Southwestern Electric Power Co. (SWEPCO), a utility of Columbus, Ohio-based American Electric Power (AEP), recently released its Integrated Resource Plan that included timelines for coal plant retirements and renewable energy capacity additions. However, they aren’t happening soon enough, according to environmental group Sierra Club.
Sierra Club took issue with several elements of the plan, including SWEPCO’s decision to continue to operate coal-fired Flint Creek Power Plant until 2038 without providing an economic analysis of retiring it. However, the group noted SWEPCO removed plans to build a natural gas-fired plant from the draft plan.
“SWEPCO’s plan lacks the type of thorough economic analysis that could have found cost savings in retiring its coal plants and adding solar resources faster,” said Josh Smith, staff attorney for Sierra Club. “It’s disappointing that SWEPCO refused to study the economics of retiring Flint Creek more quickly and simply assumes without justification that customers should pay for this plant through 2038. SWEPCO needs to change course at Flint Creek soon and avoid wasting further customer money on this plant. Sierra Club will urge regulators to stop issuing blank checks for SWEPCO’s wasteful spending at Flint Creek. The good news is that SWEPCO plans to add a large amount of wind energy while we’ll continue to compel the utility to add solar and storage resources sooner.”
In response, SWEPCO spokesman Peter Main explained that “the 516-megawatt plant in Gentry is an essential part of the Northwest Arkansas power grid with ongoing upgrades that comply with stringent federal environment regulations.” Main also said SWEPCO completed “an analysis to compare the merits of retiring Flint Creek in 2028 versus retrofitting the plant to comply with recent regulations and operate through its original retirement date of 2038.” The analysis was completed to support its compliance plans filed with the U.S. Environmental Protection Agency in November 2020.

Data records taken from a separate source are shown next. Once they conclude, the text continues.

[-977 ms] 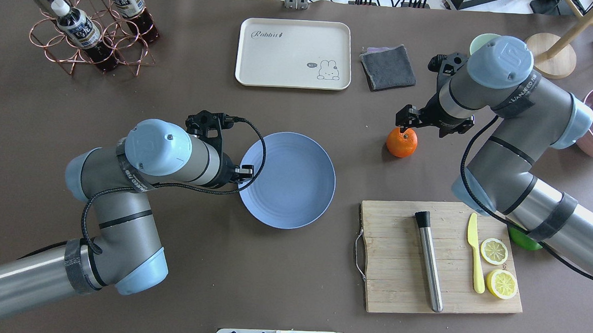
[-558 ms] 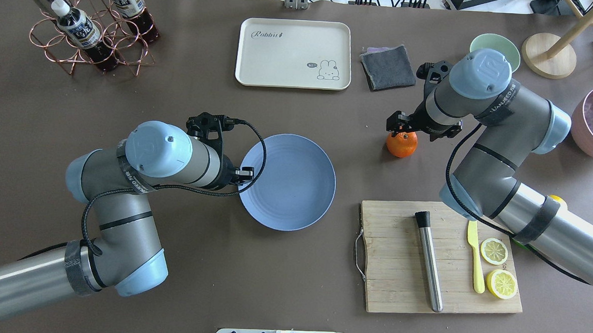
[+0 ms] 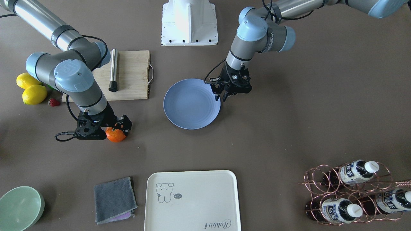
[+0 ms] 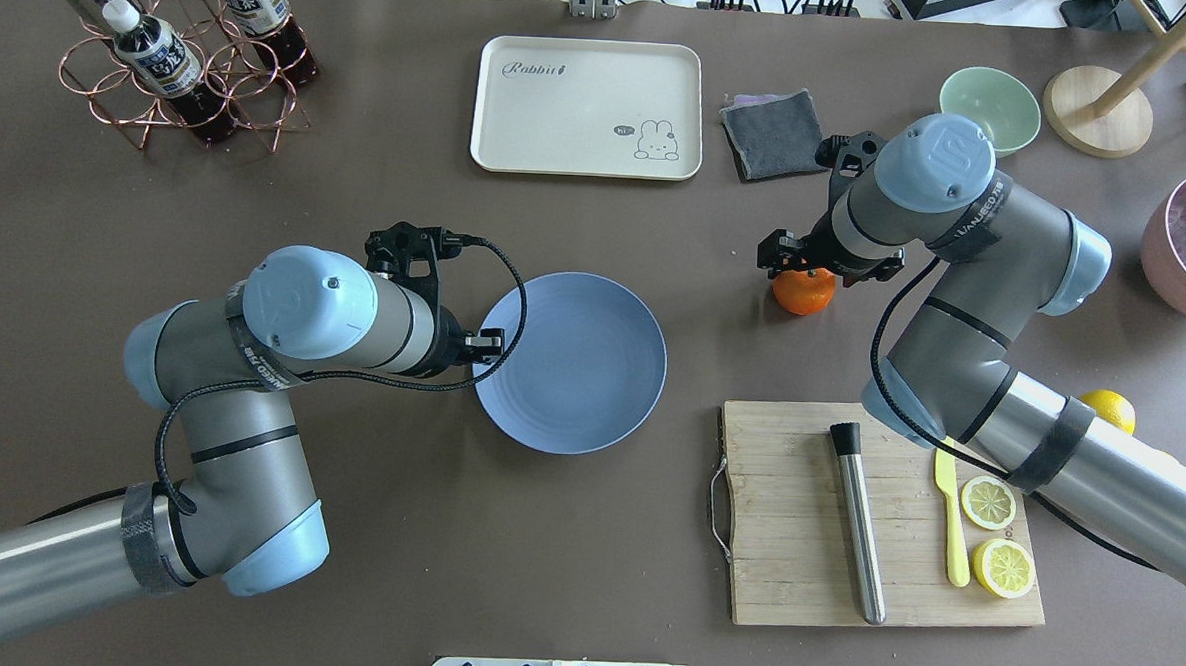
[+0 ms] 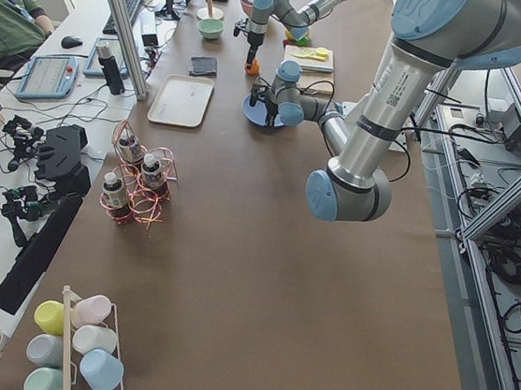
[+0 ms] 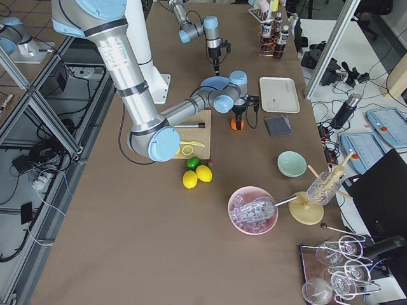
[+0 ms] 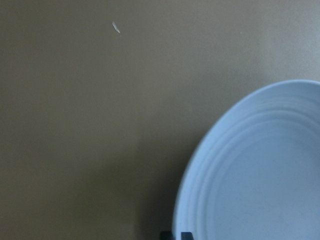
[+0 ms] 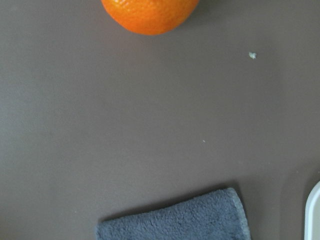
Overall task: Pick orange to plate
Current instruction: 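Lower the right gripper onto the orange and grasp it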
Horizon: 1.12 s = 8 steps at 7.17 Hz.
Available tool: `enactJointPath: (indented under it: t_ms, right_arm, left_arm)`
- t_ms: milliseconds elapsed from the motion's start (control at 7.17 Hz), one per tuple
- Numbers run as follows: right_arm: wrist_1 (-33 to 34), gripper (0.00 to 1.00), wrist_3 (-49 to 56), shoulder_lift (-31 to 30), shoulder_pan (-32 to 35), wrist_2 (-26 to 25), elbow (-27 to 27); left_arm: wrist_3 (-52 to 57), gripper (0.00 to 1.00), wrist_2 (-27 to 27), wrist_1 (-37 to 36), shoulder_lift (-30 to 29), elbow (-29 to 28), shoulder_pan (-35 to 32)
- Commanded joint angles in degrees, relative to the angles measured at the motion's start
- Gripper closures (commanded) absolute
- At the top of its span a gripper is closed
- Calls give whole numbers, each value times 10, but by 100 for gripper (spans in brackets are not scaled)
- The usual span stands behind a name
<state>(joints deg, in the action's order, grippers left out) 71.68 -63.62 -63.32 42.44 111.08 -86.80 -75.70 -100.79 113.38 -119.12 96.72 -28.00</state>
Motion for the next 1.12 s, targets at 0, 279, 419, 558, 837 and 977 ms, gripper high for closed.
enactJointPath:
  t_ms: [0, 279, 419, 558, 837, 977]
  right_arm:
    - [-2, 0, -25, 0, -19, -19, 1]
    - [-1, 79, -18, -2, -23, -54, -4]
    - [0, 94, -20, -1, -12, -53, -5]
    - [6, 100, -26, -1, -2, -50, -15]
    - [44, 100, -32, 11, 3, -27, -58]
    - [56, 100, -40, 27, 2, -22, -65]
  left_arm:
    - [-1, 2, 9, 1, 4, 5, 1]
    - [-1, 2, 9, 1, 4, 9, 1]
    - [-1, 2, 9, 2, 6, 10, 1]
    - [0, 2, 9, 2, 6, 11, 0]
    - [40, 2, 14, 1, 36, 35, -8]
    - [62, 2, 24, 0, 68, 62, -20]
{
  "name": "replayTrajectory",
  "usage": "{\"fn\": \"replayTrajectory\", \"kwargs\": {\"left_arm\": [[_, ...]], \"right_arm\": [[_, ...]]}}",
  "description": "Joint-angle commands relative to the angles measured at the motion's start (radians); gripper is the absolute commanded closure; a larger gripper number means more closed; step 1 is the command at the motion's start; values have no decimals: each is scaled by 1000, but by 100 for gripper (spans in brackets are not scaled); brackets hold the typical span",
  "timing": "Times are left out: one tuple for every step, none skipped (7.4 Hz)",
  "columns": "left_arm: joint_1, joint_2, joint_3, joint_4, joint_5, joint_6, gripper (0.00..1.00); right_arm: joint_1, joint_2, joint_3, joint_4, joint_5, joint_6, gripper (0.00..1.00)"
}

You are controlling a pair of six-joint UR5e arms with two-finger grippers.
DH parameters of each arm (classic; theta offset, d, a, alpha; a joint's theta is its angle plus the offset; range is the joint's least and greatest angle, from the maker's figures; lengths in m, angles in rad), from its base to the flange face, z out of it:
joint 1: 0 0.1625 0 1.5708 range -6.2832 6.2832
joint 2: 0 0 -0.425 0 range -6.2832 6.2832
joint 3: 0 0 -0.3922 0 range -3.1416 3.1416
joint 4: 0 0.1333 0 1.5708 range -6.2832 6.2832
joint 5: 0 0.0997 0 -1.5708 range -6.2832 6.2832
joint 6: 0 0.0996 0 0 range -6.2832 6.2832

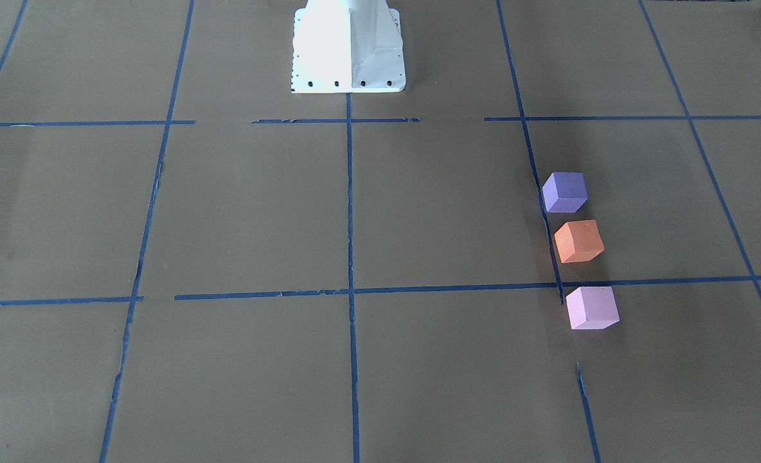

“Along with Flint Creek, SWEPCO’s IRP includes the addition of 4,000 megawatts of solar energy and 2,450 megawatts of wind in a resource mix that continues our move toward more renewable energy and ensures reliability and affordability for our customers,” Main added.
The Integrated Resource Plan provides a 20-year energy portfolio outlook and must be submitted to the Arkansas Public Service Commission every three years. “SWEPCO has selected a plan that balances the key factors of customer affordability, rate stability, maintaining reliability and sustainability,” Main said. The report shows how the company plans to meet the four objectives over the 20-year planning period.
According to the plan, the company will need new capacity in 2023 as a result of the retirement of its coal-fired Pirkey 1 plant. The need expands in 2028 and 2030 with the planned retirements of SWEPCO’s coal-fired Welsh plant and natural gas-fired Wilkes plant, respectively. The Welsh plant will be converted to run on natural gas in 2028 and operate through 2037. On Dec. 2, SWEPCO decided to delay the planned retirement of the natural gas-fired Lieberman plant units No. 3 and No. 4 from December 2022 and December 2024, respectively, to no later than Dec. 31, 2026.
According to the U.S. Energy Information Administration (EIA), coal plant operators plan to retire 28%, or 59 gigawatts, of the coal-fired electricity generating capacity currently operating in the United States by 2035. As of September, 212 gigawatts of the capacity were in operation. The average age for coal-fired plants operating in the United States is 45 years old. As of September, no plans have been posted to install new coal-fired power plants in the United States.
By 2041, SWEPCO plans to add 4,000 megawatts of new solar and 2,450 megawatts of new wind generation capacity. Over the next five years, SWEPCO plans to add 550 megawatts of solar capacity. The majority of the new additions in solar capacity will be made from 2027-2033 after solar costs are expected to fall and the capacity need rises. Also, SWEPCO expects to add 2,160 megawatts of natural gas-fired capacity between 2036 and 2040 as the Welsh plant is retired along with the coal-fired Flint Creek plant and the Wilkes plant.
From 2023 to 2024, between 270 and 280 megawatts of short-term capacity purchases will be made as new resources are phased into the portfolio. However, the amount of purchases is expected to be re-evaluated as a result of the decision to delay the Lieberman plant retirements.
Over the next 20 years, SWEPCO expects customer count to increase by 0.2% per year. Retail sales are projected to grow by the same amount over that period as stronger growth from the residential and industrial sectors offsets a decline in commercial sales.
By 2030, the utility expects to reduce emissions by 80% compared to its 2000 baseline, consistent with the goals of parent company AEP. SWEPCO also expects to reduce NOx emissions by 85% and SO2 emissions by 96% over the next decade.
Shreveport, La.-based SWEPCO serves 543,000 customers in three states, including 123,000 in Arkansas.